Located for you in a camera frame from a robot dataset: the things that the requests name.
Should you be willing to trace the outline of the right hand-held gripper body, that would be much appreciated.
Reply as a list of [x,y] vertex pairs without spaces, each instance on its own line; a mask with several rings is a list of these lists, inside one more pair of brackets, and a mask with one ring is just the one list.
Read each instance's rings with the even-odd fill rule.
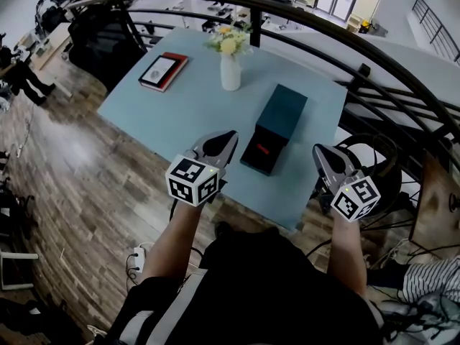
[[323,184],[318,192],[322,212],[334,210],[348,222],[365,217],[380,200],[377,186],[362,170],[324,177]]

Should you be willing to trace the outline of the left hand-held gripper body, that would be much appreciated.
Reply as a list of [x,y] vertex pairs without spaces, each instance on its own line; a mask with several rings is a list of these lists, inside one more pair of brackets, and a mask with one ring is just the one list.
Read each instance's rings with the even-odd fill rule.
[[226,184],[228,163],[228,152],[210,156],[199,147],[187,149],[175,156],[165,174],[169,195],[194,207],[211,203]]

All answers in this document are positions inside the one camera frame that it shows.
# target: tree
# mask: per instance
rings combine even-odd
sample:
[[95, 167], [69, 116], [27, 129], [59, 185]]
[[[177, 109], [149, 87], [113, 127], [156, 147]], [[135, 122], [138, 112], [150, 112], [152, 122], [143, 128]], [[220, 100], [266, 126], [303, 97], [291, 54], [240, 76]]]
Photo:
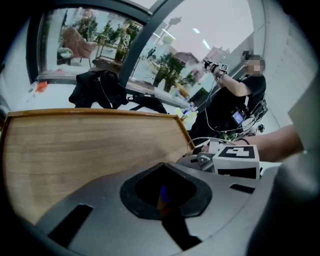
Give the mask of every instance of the tree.
[[[104, 26], [103, 31], [102, 31], [101, 34], [106, 36], [106, 37], [109, 37], [111, 30], [112, 30], [112, 22], [111, 22], [111, 20], [109, 20], [107, 22], [107, 24]], [[97, 38], [95, 39], [95, 41], [98, 44], [104, 43], [106, 41], [106, 38], [104, 36], [98, 35]]]
[[164, 90], [168, 92], [170, 91], [171, 86], [175, 84], [176, 79], [179, 77], [179, 74], [185, 65], [174, 57], [171, 52], [163, 54], [160, 57], [159, 63], [160, 68], [154, 78], [153, 85], [158, 87], [161, 80], [165, 79]]
[[118, 28], [116, 30], [113, 30], [112, 28], [110, 28], [107, 43], [113, 45], [117, 41], [117, 39], [121, 36], [121, 34], [122, 34], [122, 29], [120, 27], [120, 24], [118, 25]]
[[162, 38], [162, 41], [165, 43], [165, 44], [168, 44], [168, 45], [171, 45], [174, 41], [174, 39], [169, 36], [169, 35], [165, 35], [163, 38]]
[[185, 85], [191, 85], [191, 86], [194, 86], [195, 83], [196, 83], [196, 79], [194, 78], [194, 76], [191, 74], [192, 72], [190, 72], [185, 78], [181, 79], [180, 80], [180, 84], [182, 86], [185, 86]]
[[[169, 21], [169, 24], [166, 26], [164, 30], [168, 31], [173, 25], [179, 24], [181, 22], [181, 19], [182, 19], [182, 16], [171, 18]], [[156, 41], [156, 43], [160, 41], [160, 39], [163, 37], [164, 34], [165, 32], [162, 32], [162, 34], [160, 35], [160, 38]]]
[[128, 47], [130, 47], [133, 40], [136, 38], [139, 32], [138, 26], [134, 25], [133, 21], [130, 23], [130, 26], [127, 28], [126, 33], [130, 35], [130, 41]]
[[87, 41], [91, 41], [92, 39], [92, 32], [97, 31], [97, 20], [96, 17], [91, 16], [89, 18], [83, 17], [81, 20], [76, 22], [73, 27], [77, 27], [77, 31], [79, 34], [86, 39]]

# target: blue object
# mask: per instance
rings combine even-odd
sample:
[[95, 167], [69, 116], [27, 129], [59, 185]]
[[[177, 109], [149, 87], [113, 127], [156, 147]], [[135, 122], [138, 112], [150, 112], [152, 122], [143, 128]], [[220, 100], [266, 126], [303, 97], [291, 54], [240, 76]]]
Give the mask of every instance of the blue object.
[[162, 201], [164, 201], [165, 203], [169, 203], [171, 202], [171, 199], [167, 193], [167, 189], [165, 188], [165, 186], [163, 185], [161, 190], [160, 190], [160, 195], [162, 197]]

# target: black opening
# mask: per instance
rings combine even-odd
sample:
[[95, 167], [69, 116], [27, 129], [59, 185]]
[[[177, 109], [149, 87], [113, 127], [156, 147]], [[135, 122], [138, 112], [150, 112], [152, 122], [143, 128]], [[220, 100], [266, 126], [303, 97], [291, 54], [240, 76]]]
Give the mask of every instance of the black opening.
[[238, 191], [245, 192], [248, 194], [252, 194], [255, 191], [255, 188], [253, 188], [253, 187], [243, 186], [243, 185], [239, 185], [239, 184], [232, 184], [230, 186], [230, 189], [238, 190]]
[[76, 208], [55, 227], [48, 237], [57, 244], [67, 247], [92, 210], [93, 208], [88, 205], [77, 205]]
[[160, 166], [135, 184], [136, 195], [159, 209], [176, 209], [196, 194], [196, 186], [165, 165]]
[[242, 177], [255, 179], [256, 178], [256, 168], [244, 168], [244, 169], [218, 169], [218, 174], [228, 175], [233, 177]]
[[181, 215], [179, 209], [173, 210], [163, 218], [162, 226], [184, 251], [202, 242], [198, 237], [189, 234], [185, 218]]

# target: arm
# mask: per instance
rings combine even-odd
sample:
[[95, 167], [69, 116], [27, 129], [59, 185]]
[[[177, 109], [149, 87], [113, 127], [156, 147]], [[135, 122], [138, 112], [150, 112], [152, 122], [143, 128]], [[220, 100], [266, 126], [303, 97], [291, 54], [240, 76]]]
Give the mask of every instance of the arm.
[[[260, 161], [281, 162], [285, 158], [301, 152], [304, 148], [293, 125], [285, 126], [274, 132], [245, 137], [251, 145], [256, 145]], [[236, 145], [247, 145], [243, 140], [234, 142]], [[203, 146], [201, 152], [208, 152], [209, 146]]]
[[[217, 78], [221, 76], [223, 73], [219, 69], [215, 69], [213, 72], [213, 75]], [[252, 94], [251, 90], [243, 83], [238, 82], [228, 76], [227, 74], [224, 74], [222, 78], [220, 79], [219, 83], [220, 87], [226, 87], [234, 96], [242, 97]]]

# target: orange object
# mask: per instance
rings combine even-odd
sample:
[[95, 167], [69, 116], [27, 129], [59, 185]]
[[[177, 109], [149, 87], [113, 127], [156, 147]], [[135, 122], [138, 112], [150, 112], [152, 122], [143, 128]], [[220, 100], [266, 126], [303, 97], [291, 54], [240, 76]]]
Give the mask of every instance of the orange object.
[[39, 93], [43, 93], [45, 91], [45, 89], [47, 88], [47, 86], [48, 86], [47, 81], [40, 82], [40, 83], [38, 83], [35, 91], [39, 92]]
[[190, 97], [188, 91], [180, 83], [176, 83], [175, 86], [179, 89], [182, 97]]

########################################

* _Work item_: Only the lines from the beginning of the data above through the line containing "Should you be willing to trace the outline of the right" should be repeated, exactly as they appear.

* _Response for this exercise_:
Located for you in a camera frame from a robot dataset: the things that the requests name.
Should you be willing to trace the outline of the right hand-held gripper body, that would be much appreciated.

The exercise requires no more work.